* [Assigned task]
For the entries that follow, restate word for word the line containing "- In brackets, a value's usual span", the line containing "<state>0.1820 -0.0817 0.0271", and every line that lies between them.

++++ Data in this exercise ++++

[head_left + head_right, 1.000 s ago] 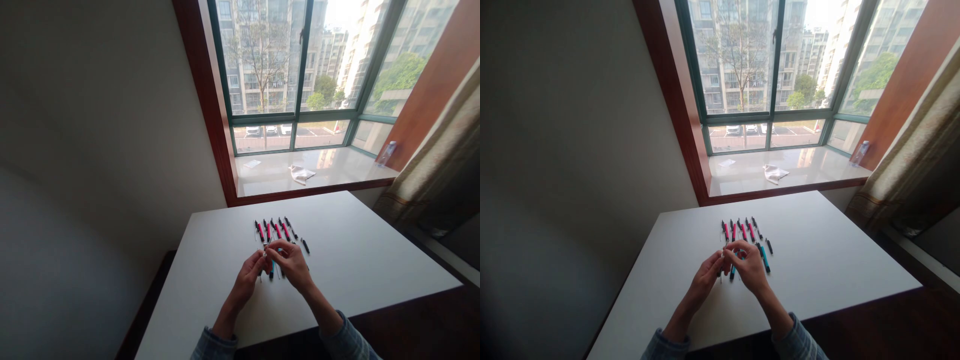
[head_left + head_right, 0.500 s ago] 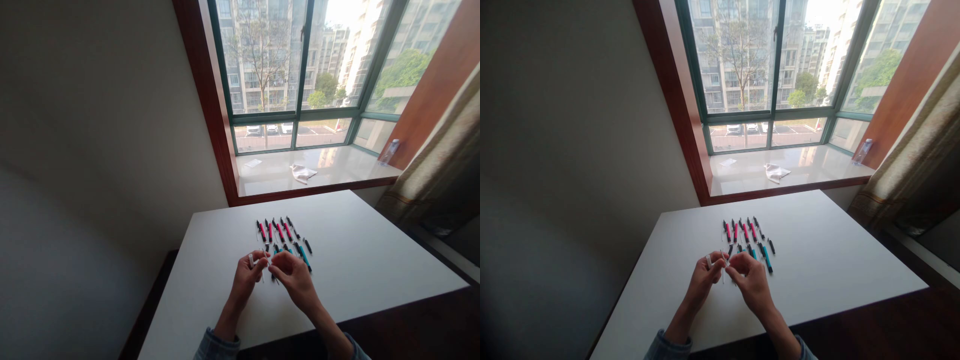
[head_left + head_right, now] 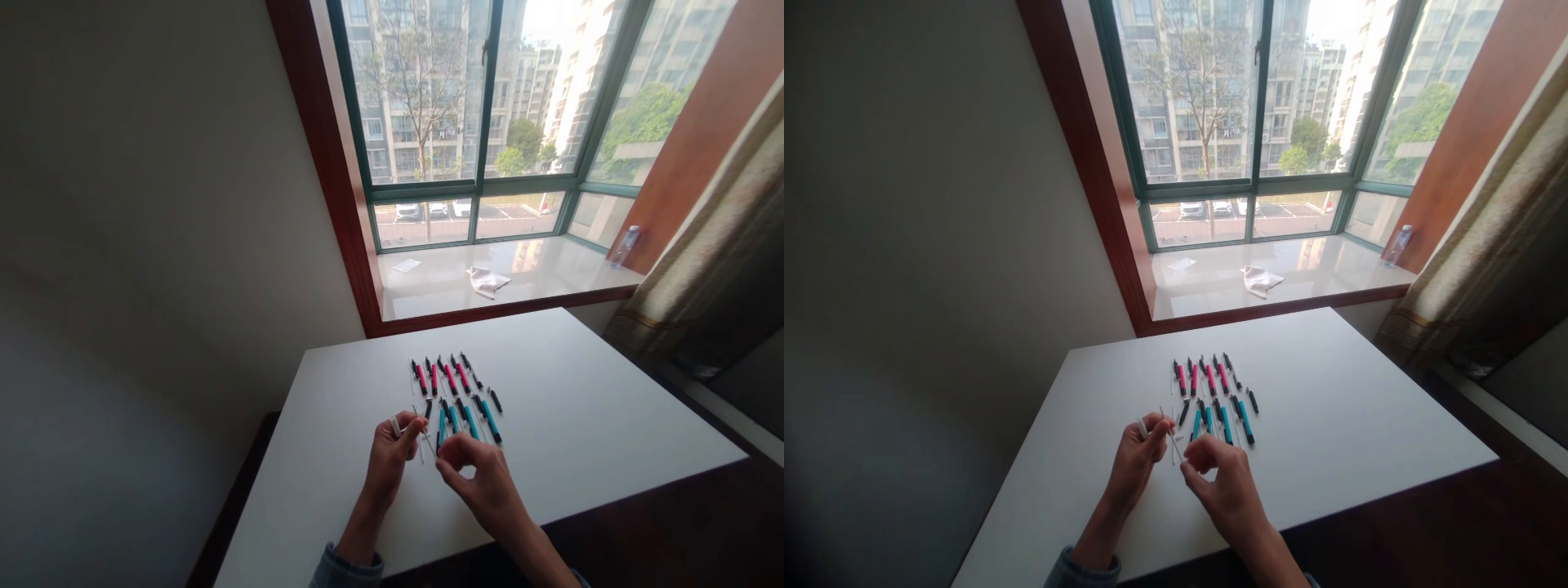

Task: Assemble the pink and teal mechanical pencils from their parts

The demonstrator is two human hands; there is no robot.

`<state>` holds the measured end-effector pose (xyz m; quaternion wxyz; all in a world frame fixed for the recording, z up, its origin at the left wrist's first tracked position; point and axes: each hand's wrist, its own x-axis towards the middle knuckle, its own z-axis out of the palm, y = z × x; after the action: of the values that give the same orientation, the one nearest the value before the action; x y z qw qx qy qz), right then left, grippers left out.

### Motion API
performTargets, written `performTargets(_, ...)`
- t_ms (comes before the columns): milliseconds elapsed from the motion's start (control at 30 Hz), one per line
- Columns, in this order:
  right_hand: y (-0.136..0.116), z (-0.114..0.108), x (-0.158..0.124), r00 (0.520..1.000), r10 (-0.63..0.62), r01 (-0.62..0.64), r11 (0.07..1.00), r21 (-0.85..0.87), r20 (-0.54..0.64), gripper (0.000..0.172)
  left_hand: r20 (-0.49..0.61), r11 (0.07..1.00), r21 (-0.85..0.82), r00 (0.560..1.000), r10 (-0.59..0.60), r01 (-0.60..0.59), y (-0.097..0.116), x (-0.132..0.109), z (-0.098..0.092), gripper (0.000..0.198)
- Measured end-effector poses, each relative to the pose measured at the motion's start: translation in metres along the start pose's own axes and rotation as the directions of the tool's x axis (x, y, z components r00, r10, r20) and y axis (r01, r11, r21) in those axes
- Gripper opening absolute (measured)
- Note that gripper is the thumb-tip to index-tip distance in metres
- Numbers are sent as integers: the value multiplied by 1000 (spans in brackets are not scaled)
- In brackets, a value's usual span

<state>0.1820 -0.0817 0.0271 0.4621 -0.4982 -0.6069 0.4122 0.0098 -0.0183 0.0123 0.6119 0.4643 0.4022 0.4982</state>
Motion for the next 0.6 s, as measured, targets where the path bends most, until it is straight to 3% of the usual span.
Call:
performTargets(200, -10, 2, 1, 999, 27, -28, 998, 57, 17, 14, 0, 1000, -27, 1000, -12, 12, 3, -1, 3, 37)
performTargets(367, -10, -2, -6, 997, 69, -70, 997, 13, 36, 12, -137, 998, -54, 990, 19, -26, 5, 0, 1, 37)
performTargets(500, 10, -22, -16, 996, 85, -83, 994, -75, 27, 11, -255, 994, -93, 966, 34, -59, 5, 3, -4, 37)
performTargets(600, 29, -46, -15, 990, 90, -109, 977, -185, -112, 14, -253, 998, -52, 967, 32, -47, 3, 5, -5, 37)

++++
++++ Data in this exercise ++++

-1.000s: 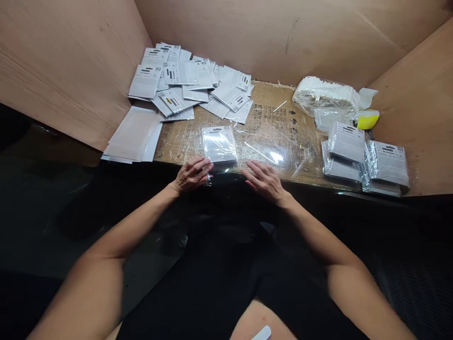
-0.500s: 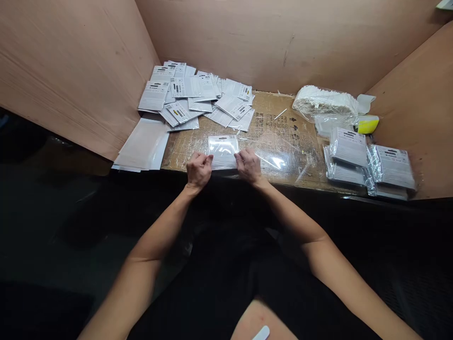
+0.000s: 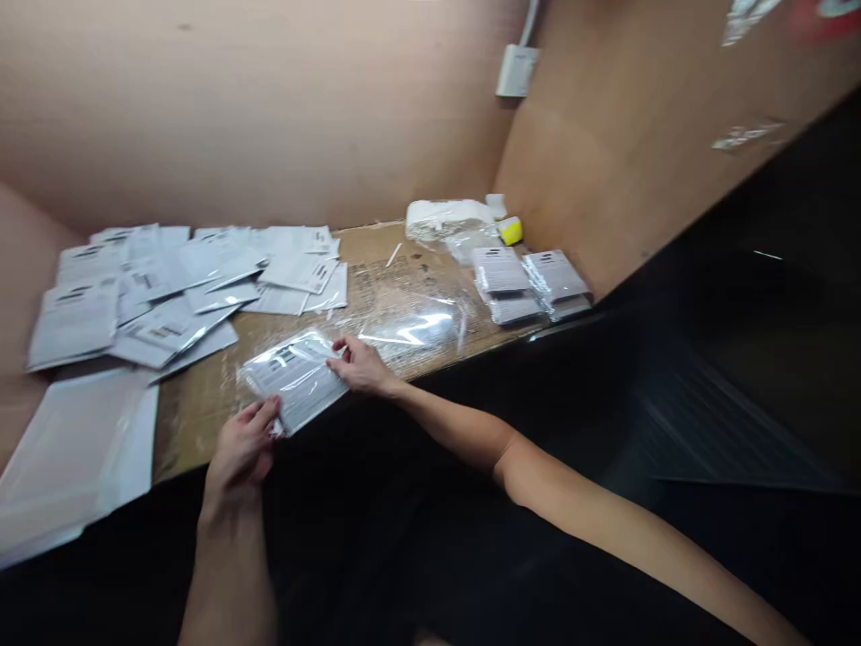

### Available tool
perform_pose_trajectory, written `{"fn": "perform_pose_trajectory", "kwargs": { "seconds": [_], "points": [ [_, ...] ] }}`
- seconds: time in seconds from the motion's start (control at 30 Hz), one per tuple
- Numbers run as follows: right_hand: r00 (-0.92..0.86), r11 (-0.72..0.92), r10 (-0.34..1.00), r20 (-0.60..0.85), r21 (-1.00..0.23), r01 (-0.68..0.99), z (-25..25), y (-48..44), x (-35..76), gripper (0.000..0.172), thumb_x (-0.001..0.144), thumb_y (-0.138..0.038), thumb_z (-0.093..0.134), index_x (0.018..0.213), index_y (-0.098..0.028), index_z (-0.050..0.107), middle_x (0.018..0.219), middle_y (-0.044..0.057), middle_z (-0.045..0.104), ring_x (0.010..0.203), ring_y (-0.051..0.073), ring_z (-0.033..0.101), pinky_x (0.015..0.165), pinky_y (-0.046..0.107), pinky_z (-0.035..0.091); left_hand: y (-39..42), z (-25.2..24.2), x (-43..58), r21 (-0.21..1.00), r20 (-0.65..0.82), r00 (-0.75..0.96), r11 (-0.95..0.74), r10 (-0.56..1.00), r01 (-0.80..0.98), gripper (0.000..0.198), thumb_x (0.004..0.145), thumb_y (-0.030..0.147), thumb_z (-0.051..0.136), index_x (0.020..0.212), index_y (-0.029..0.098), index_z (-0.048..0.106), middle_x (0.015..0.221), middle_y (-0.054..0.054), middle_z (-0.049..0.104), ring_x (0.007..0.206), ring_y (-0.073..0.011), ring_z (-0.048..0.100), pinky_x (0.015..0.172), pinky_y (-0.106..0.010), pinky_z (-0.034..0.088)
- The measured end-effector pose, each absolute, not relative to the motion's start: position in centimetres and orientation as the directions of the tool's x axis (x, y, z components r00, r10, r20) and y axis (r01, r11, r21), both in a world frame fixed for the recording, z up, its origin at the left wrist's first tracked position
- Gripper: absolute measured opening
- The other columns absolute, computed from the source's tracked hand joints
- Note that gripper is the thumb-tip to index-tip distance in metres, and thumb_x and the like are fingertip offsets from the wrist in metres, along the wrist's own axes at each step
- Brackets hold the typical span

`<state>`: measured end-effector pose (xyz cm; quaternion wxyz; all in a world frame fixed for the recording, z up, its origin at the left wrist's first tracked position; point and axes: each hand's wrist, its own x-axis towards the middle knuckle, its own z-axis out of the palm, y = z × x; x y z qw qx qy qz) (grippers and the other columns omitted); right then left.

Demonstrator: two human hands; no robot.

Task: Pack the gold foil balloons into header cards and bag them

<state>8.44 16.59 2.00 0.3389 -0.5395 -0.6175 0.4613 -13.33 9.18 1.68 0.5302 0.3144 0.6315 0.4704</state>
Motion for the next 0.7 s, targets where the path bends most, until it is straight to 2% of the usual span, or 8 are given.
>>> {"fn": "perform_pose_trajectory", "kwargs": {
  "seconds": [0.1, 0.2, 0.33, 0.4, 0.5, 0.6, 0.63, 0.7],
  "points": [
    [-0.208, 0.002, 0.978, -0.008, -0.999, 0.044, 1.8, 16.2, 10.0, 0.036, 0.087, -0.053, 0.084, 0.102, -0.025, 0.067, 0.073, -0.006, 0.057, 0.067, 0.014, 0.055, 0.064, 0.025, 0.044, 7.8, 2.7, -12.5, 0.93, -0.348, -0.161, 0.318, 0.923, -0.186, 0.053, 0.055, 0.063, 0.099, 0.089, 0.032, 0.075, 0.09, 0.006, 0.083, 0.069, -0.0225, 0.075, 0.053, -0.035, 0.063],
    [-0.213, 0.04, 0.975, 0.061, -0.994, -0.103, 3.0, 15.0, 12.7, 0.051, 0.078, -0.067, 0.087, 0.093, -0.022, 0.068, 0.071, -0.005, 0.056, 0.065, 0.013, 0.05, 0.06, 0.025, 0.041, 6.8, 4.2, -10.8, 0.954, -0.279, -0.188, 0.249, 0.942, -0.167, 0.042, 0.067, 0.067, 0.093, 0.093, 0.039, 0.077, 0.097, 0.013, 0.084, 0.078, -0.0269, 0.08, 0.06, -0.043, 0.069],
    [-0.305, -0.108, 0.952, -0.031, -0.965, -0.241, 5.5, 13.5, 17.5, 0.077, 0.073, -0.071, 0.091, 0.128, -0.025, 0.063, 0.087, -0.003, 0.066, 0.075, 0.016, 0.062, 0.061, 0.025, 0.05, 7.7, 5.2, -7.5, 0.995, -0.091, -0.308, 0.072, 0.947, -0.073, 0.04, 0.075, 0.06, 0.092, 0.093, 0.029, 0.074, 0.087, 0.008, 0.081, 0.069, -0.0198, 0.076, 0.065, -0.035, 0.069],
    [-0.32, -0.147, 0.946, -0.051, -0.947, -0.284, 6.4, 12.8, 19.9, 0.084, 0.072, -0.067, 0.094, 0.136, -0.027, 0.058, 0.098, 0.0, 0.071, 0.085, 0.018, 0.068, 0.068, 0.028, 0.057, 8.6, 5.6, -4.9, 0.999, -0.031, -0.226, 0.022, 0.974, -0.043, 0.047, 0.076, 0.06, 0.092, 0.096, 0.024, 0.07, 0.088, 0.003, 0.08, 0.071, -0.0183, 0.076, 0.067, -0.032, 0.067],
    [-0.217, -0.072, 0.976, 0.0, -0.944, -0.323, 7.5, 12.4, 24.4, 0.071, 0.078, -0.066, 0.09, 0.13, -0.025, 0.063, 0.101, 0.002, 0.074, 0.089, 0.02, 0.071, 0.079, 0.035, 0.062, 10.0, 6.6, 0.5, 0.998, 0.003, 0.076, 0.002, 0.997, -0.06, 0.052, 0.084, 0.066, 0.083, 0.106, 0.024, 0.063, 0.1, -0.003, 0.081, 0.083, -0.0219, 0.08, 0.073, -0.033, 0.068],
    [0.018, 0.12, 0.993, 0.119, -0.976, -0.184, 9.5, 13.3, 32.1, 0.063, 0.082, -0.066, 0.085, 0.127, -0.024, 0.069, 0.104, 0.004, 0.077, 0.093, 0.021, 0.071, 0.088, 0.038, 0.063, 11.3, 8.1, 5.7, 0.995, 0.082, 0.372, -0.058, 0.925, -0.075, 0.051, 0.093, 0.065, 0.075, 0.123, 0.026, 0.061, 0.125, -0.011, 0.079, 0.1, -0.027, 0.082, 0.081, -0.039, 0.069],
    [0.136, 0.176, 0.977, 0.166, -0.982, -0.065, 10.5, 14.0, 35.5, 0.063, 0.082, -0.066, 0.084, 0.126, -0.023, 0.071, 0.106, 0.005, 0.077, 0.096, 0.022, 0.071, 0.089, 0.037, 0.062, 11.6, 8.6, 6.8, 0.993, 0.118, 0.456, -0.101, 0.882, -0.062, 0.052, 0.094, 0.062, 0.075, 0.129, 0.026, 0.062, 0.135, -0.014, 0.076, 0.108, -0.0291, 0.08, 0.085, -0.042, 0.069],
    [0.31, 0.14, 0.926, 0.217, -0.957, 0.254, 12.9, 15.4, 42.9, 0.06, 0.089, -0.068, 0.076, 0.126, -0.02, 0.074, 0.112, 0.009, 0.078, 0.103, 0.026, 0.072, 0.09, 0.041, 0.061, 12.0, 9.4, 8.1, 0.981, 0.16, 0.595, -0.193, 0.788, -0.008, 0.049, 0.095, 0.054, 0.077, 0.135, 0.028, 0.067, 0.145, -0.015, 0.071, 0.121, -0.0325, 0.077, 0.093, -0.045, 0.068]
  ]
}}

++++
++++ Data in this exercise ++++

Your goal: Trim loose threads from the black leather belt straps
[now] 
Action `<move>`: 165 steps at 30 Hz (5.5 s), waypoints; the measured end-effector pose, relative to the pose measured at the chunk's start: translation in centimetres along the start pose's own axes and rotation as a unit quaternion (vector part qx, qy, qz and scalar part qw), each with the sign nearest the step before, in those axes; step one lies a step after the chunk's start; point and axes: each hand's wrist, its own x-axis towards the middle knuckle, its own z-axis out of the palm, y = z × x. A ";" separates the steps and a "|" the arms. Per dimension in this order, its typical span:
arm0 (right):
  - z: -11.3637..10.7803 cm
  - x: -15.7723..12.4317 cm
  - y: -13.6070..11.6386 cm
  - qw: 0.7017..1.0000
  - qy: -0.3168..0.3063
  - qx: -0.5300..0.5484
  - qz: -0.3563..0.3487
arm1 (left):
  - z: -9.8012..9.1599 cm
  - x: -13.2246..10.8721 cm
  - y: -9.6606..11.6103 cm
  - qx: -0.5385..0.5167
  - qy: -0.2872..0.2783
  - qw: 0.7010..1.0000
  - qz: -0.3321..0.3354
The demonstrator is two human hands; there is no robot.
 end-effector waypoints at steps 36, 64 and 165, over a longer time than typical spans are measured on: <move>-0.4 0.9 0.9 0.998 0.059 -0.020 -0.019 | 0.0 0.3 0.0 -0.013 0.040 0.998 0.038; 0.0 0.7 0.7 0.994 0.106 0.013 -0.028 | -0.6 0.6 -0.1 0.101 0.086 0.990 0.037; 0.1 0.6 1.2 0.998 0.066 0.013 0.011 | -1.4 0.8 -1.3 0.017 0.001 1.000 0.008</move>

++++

* [Solution to this exercise]
- In brackets, a value's usual span

<state>0.1820 -0.0817 0.0271 0.4621 -0.4982 -0.6069 0.4122 0.0098 -0.0183 0.0123 0.6119 0.4643 0.4022 0.4982</state>

Nothing more belongs to this answer.